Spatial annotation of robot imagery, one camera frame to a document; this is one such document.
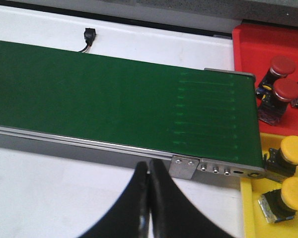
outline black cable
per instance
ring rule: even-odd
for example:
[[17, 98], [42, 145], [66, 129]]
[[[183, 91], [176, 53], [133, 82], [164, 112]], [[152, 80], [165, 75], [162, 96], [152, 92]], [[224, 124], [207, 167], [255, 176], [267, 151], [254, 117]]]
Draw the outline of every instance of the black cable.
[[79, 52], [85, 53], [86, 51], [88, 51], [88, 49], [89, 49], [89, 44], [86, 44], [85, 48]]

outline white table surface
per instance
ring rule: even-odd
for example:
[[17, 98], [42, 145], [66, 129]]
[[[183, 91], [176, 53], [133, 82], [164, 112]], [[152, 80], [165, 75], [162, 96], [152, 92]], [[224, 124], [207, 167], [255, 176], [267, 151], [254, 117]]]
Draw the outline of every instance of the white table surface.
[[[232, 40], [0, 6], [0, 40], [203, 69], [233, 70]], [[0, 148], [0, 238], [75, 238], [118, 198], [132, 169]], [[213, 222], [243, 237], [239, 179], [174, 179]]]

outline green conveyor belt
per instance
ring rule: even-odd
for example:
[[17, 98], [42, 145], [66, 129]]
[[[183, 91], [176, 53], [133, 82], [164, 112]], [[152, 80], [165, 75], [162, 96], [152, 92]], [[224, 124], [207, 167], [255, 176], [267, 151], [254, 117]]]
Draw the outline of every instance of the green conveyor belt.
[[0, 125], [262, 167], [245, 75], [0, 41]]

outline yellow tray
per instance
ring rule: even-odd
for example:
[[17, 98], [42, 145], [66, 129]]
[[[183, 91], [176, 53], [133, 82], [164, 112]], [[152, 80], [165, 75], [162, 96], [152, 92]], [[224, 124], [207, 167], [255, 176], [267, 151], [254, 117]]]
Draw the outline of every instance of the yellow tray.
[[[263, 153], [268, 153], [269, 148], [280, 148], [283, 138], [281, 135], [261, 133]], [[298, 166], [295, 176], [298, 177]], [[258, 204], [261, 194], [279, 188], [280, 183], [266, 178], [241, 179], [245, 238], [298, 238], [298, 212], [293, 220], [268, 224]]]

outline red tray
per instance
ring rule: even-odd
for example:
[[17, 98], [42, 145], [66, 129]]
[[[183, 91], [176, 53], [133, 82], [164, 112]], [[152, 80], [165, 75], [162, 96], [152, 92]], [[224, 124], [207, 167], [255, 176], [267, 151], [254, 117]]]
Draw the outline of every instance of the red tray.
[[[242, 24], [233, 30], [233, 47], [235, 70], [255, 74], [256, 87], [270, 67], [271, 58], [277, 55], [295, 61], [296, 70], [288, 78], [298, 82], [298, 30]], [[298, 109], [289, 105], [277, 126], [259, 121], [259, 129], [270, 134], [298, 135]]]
---
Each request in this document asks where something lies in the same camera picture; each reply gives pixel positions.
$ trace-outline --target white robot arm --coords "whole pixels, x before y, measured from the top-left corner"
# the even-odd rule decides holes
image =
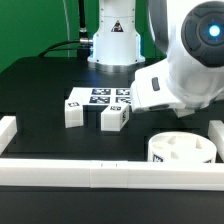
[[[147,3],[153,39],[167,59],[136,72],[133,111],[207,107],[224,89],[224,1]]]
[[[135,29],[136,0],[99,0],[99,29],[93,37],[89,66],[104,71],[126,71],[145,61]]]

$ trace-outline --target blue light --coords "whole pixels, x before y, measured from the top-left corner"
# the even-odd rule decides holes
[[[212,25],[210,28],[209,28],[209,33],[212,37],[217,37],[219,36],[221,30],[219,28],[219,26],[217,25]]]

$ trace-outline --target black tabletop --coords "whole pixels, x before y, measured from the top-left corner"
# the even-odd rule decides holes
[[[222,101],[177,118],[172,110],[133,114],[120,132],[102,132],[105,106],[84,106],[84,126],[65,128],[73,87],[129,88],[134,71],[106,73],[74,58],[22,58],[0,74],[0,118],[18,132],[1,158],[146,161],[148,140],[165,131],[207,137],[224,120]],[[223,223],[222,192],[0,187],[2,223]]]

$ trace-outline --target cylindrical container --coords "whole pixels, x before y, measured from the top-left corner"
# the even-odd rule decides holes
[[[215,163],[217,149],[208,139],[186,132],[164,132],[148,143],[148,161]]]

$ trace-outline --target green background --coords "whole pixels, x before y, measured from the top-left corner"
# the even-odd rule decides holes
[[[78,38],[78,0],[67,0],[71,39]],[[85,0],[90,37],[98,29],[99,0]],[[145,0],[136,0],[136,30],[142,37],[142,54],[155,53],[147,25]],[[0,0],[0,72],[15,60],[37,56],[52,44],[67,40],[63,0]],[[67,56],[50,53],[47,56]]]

--- TASK ---
Only the lines starting at the one that includes "Spatial annotation of" and ending at the one that includes "outline white table surface" should be retyped, exactly, from the records above; no pictures.

--- COMPLETED EXERCISE ---
Spatial annotation of robot imagery, one camera frame to a document; this is one such document.
outline black cable
per instance
ring rule: even-odd
for example:
[[17, 98], [42, 145], [66, 129]]
[[[183, 91], [176, 53], [133, 82], [164, 112]], [[152, 80], [165, 75], [162, 96], [152, 92]], [[224, 124], [207, 167], [255, 176], [267, 151], [254, 117]]]
Draw the outline of every instance of the black cable.
[[79, 52], [85, 53], [86, 51], [88, 51], [88, 49], [89, 49], [89, 44], [86, 44], [85, 48]]

outline white table surface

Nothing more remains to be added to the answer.